Vor der WM-Partie Belgien gegen den Iran in Los Angeles wurde während des Abspielens der Iran-Nationalhymne lautstark von einigen Zuschauern gepfiffen und gebuht. Auch Anti-Iran-Transparente zogen die Blicke auf sich.
Während die Proteste in der TV-Übertragung kaum zu hören waren, zeigten die Bilder vor Ort ein eindeutiges Bild: Zahlreiche Fans reagierten mit gesenktem Daumen auf die Hymne.
Bereits beim politisch ohnehin aufgeladenen WM-Auftakt gegen Neuseeland war es in Los Angeles zu ähnlichen Szenen gekommen.
Videos: Pfiffe bei der Iran-Hymne
Auch politische Transparente waren zu sehen. Darauf wurden auf die Zustände im Iran aufmerksam gemacht. Der Iran hatte sich vor Turnierstart vorbehalten, seine Spiele bei politischen Botschaften auf den Rängen abzubrechen.
Irans Trainer: Frühere Einreise für letztes Gruppenspiel
Unterdessen darf die iranische Fußball-Nationalmannschaft offenbar auf eine Lockerung der Reiserestriktionen vor ihrem dritten WM-Spiel gegen Ägypten in Seattle hoffen. „Für das letzte Spiel haben sie uns erlaubt, selbst zu entscheiden bei den Reiseplänen. Für die beiden ersten Spiele haben andere diese Entscheidungen und Pläne für uns gemacht“, sagte Cheftrainer Amir Ghalenoei.
Die Iraner waren für ihr zweites WM-Spiel erneut, wie schon zum Auftakt gegen Neuseeland, am Tag vor der Partie vom Teamquartier in Mexiko in die USA gereist. Er verstehe nicht, warum eine frühere Anreise nicht schon für diese Spiele möglich gewesen sei, sagte Ghalenoei. Ursprünglich war vorgesehen gewesen, dass das Team sogar erst am Spieltag selbst anreisen darf. Hintergrund ist der Iran-Krieg, in dem zuletzt ein Rahmenabkommen vereinbart worden war. Diese Regelung war vor dem ersten Gruppenspiel bei der WM gelockert worden. Abreisen musste die Mannschaft aber noch am Abend des Spiels.

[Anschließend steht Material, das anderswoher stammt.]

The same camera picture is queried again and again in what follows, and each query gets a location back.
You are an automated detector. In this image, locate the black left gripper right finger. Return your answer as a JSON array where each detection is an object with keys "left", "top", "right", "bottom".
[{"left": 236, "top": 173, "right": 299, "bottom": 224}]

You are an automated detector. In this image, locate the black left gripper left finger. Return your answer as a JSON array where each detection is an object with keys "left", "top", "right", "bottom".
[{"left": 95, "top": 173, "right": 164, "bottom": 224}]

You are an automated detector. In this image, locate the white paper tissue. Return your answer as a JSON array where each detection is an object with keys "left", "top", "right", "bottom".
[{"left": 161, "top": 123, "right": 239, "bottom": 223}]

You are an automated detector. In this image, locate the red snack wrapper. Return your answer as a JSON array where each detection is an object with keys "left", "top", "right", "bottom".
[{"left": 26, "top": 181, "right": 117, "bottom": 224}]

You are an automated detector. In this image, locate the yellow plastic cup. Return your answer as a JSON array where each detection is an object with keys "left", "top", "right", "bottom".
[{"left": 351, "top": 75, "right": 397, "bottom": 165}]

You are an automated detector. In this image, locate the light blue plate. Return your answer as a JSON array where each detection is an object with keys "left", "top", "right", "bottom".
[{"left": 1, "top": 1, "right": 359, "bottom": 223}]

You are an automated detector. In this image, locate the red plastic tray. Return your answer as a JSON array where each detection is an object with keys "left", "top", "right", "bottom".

Teamchef: Keine formelle Beschwerde eingelegt
Wegen der An- und Abreiseregelungen hatte Irans Verband eine Beschwerde beim Weltverband (FIFA) angekündigt. Die Beschränkungen für das eigene Team seien nicht vereinbar mit den Grundsätzen zur Schaffung gleicher Bedingungen für die teilnehmenden Teams, schrieb der Verband in einer Stellungnahme. Ghalenoei relativierte die Pläne und sprach davon, es habe keine formelle Beschwerde gegeben. Man habe lediglich auf die Missstände hingewiesen. FIFA-Präsident Gianni Infantino tue sein Möglichstes, um die Umstände zu verbessern.
„Ich habe nicht gesagt, er hat uns geholfen. Aber er hat sein Möglichstes getan, um die Hürden zu entfernen. Sie versuchen, die Probleme zu minimieren“, sagte Ghalenoei. Wegen der seinen Angaben zufolge unklaren Kommunikation habe sein Team eine Trainingseinheit aber um die Hälfte verkürzt, um dann am Flughafen lange zu warten. In den USA sei man dann zügig abgefertigt und zum Hotel begleitet worden. „Dafür will ich mich bedanken“, sagte der Trainer. Der Iran hatte das erste Gruppenspiel gegen Neuseeland ebenfalls in Los Angeles absolviert und 2:2 gespielt.